"Great sports figures leave legacies that come in a variety of shades and textures.
Gritty work ethics. Shining athletic feats. Dark off-the-field moments.
Kurt Warner gives us something better. Kurt Warner gives us his story.
Every step of his career was a lesson in resilience, a tutorial in perseverance. His experience can serve us all. As much as we'll remember the pinpoint passes and postseason brilliance, we should embrace, too, how he responded in his darkest moments.
"I want people to remember anything is possible," he said.
We will.
His story can be told by the faces at Friday's retirement news conference.

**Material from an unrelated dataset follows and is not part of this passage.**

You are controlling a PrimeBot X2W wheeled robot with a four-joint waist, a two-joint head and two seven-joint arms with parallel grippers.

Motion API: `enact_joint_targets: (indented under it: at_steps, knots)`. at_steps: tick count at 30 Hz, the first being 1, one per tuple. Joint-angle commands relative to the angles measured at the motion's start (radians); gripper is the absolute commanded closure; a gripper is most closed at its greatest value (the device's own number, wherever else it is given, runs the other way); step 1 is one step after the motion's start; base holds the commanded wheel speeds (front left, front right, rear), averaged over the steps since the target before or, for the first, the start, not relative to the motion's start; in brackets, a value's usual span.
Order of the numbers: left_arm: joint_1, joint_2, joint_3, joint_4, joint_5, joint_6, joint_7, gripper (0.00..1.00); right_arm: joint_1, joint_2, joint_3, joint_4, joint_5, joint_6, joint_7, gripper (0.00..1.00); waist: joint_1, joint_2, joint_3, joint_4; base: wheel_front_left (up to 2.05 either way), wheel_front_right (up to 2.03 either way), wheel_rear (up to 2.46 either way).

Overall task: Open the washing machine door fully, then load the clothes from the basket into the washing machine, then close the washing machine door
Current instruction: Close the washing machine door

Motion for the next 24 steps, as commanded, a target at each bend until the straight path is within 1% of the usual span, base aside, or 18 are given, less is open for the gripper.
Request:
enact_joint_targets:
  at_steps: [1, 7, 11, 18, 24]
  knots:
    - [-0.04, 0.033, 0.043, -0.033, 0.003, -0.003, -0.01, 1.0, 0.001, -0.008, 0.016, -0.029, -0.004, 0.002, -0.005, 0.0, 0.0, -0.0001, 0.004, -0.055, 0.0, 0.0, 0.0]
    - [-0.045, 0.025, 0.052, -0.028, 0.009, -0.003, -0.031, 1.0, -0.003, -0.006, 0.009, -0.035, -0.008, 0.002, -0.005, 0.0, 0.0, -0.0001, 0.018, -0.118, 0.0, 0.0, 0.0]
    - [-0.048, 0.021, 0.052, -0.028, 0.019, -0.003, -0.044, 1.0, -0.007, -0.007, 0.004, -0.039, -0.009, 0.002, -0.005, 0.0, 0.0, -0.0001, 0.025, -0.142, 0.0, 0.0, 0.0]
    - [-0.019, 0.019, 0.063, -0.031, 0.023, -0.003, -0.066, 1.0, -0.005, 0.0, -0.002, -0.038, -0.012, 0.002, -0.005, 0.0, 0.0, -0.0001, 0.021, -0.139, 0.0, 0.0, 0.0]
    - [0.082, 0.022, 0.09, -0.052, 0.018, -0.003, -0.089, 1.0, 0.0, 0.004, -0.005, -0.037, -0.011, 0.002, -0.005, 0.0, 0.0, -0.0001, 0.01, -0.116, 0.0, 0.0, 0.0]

There sat his two oldest children: Zachary, 20, and Jesse, 18. Warner first met them when he was a senior quarterback at Northern Iowa, starting for the first time in his college career. They were the children of Brenda Carney Meoni, whom Kurt had met at a country-music dance bar in 1993. She was divorced, her oldest child had special needs and "I was definitely the last person he should come near," Brenda said.

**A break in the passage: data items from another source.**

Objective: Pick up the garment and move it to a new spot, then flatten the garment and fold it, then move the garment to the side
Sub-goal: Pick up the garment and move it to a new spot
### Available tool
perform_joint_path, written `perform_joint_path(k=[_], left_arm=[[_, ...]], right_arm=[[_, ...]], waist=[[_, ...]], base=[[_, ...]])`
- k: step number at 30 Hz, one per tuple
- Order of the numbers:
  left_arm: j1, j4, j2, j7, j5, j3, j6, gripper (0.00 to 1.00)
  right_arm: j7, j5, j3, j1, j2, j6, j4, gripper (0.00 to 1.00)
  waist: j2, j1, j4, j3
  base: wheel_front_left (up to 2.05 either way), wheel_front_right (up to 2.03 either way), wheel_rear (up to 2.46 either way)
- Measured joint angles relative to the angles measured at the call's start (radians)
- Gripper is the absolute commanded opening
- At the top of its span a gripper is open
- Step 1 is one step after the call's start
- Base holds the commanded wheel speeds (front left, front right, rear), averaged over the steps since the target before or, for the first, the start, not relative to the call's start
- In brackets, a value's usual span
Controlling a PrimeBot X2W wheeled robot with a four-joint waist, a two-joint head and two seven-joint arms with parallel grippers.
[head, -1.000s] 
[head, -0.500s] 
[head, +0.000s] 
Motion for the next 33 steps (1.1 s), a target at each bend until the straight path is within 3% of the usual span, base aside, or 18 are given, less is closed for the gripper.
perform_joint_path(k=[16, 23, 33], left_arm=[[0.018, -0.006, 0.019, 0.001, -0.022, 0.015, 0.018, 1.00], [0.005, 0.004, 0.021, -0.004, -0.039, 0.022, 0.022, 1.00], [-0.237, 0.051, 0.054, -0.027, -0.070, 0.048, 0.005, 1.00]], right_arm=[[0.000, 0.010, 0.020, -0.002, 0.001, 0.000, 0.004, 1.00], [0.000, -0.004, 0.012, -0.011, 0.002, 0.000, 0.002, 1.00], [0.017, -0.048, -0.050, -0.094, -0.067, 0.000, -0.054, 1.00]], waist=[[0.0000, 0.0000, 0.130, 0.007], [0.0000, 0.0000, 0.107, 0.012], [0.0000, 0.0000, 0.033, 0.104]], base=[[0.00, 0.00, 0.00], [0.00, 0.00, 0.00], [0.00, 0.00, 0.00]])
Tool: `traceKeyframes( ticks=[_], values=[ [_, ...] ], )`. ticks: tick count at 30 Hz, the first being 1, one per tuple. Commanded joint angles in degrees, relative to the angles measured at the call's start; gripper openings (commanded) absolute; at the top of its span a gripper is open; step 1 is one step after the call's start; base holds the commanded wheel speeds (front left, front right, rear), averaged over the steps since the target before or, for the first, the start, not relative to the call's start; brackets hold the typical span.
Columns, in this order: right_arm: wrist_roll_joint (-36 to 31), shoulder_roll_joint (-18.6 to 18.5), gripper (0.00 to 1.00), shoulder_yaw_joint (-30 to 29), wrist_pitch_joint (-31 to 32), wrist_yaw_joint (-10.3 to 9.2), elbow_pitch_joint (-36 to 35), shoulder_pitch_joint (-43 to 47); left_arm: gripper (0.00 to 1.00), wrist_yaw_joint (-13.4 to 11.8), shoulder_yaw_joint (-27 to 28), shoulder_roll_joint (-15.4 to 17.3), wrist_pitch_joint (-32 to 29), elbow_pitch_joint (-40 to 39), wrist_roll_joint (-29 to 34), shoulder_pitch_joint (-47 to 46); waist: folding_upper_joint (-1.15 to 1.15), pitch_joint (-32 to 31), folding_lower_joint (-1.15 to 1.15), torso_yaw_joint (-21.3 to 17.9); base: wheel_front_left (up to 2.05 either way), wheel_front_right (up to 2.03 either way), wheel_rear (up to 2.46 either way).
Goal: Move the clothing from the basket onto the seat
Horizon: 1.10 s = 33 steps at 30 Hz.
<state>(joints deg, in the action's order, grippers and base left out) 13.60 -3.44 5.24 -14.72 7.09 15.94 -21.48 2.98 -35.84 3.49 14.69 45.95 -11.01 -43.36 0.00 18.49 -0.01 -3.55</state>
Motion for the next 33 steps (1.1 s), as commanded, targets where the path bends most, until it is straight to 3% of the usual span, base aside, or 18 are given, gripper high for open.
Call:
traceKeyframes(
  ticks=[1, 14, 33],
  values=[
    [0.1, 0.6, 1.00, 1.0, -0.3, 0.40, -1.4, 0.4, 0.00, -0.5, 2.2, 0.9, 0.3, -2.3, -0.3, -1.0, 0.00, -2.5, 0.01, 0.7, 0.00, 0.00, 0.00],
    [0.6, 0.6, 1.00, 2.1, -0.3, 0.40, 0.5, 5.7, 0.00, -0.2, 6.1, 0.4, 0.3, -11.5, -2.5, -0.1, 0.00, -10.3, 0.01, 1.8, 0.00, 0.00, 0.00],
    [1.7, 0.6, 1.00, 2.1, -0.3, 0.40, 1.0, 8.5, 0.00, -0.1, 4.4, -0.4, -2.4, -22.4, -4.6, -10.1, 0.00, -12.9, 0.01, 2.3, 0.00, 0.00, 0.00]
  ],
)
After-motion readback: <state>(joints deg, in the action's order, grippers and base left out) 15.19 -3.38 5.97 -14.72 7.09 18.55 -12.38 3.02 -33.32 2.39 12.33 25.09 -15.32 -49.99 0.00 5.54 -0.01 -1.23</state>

He bonded with the unconventional family, anyway, but they struggled. They drove a car that stalled on left turns. They lived on food stamps. When Warner's pro football career didn't take off, they relied on his salary stocking shelves at a local Hy-Vee grocery store.
That's OK, Warner told himself. I love these people. We can make it work.
They did. Brenda and Kurt married, Kurt adopted the two children and the couple had five more. Kurt introduced each of them Friday and became emotional as he did it.
"There's nothing better than to be able to walk into your home and know that at least eight people there still love you every day no matter what you've done," he said.
There stood Rob Lefko and Julie Magrane, representatives from Priority Sports, the sports agency Warner turned to in 1998 when the St. Louis Rams gave the quarterback, then 27, his first NFL opportunity.
Warner, in need of a representation, called three agents. One wasn't interested, and another seemed indifferent. Only Priority Sports decided he was worth a gamble."